WORK TASK | Look through the data below. Show each line where the string "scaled" occurs.

(Excerpts from a dataset)
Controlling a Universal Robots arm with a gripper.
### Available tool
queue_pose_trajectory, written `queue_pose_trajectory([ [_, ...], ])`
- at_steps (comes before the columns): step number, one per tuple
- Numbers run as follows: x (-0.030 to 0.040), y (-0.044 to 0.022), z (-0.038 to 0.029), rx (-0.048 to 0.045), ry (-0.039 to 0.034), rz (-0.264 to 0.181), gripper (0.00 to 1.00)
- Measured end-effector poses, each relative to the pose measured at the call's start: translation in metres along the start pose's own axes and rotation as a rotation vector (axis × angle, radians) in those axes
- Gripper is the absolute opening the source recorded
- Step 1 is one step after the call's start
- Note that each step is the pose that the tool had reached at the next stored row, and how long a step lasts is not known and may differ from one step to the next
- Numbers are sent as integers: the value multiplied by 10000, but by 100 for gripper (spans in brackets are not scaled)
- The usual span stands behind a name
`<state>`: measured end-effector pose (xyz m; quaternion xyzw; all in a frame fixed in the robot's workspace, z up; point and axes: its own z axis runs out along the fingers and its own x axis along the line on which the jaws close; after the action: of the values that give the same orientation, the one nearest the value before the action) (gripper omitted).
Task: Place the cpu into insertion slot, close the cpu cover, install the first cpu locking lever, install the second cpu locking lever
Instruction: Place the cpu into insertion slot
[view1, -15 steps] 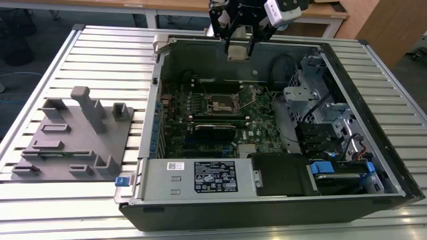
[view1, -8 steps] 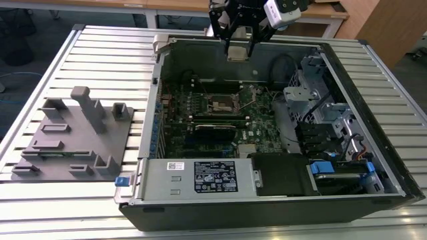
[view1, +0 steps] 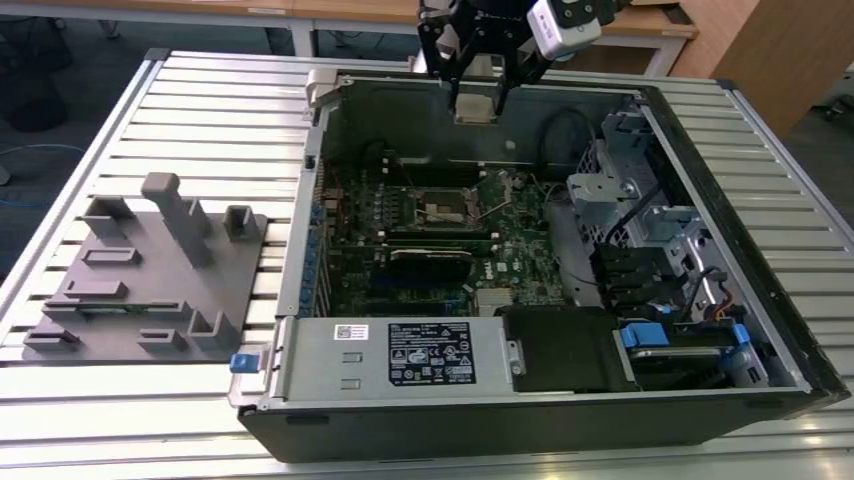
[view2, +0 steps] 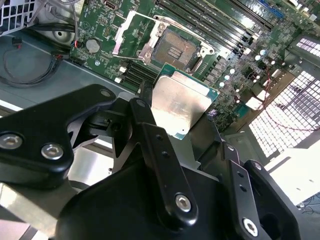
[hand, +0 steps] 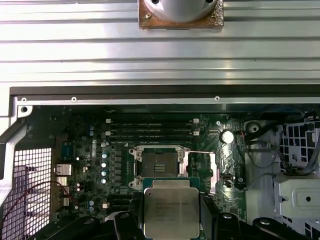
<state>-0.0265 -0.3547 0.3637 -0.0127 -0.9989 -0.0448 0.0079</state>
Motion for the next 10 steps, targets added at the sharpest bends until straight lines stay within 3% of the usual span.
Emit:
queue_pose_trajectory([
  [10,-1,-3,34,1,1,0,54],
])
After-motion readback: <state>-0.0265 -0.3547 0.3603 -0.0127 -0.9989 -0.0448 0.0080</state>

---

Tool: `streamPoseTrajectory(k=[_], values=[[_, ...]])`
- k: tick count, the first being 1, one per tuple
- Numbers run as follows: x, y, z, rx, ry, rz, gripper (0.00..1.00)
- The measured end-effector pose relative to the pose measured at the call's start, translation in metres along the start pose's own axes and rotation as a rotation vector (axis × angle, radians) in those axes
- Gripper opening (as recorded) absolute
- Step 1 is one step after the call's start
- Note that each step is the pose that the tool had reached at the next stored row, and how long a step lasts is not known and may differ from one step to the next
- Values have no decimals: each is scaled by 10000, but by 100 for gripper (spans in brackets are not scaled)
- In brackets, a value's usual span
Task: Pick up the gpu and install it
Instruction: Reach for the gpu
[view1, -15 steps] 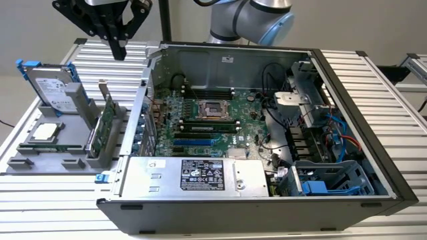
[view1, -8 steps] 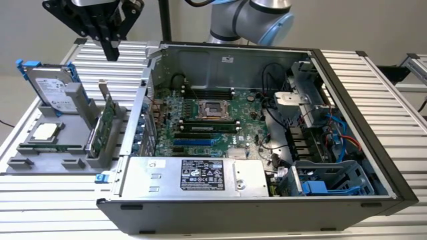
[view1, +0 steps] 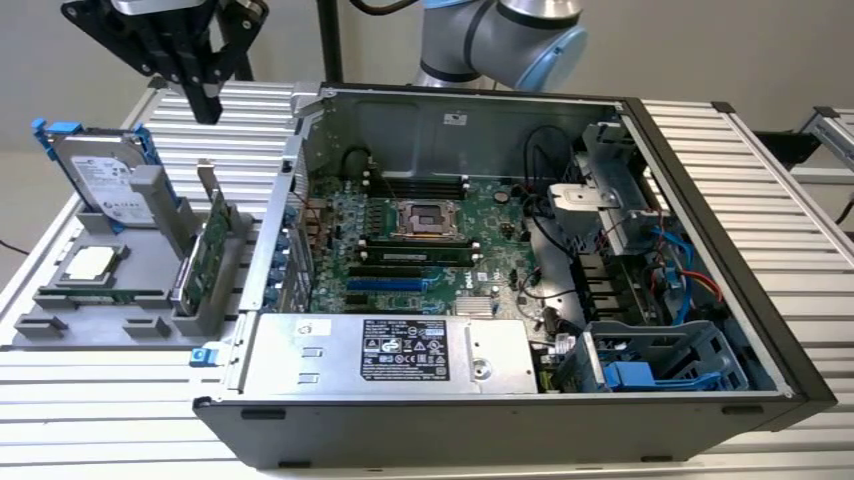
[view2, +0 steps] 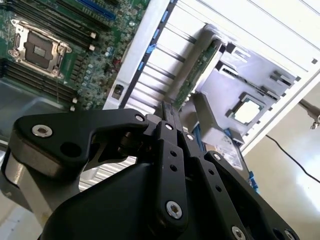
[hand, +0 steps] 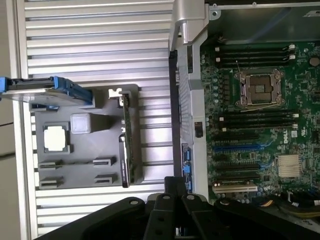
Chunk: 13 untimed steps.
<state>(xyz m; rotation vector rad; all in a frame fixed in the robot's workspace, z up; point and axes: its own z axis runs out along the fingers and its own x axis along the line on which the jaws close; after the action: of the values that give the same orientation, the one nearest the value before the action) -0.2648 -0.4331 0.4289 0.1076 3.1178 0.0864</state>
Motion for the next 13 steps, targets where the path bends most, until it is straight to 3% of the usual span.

YOUR RESPONSE |
- Numbers are sent as integers: the value multiplied by 10000, but by 100 for gripper (spans in brackets are not scaled)
- Values have no decimals: each is scaled by 10000, but by 100 for gripper (spans in brackets are not scaled)

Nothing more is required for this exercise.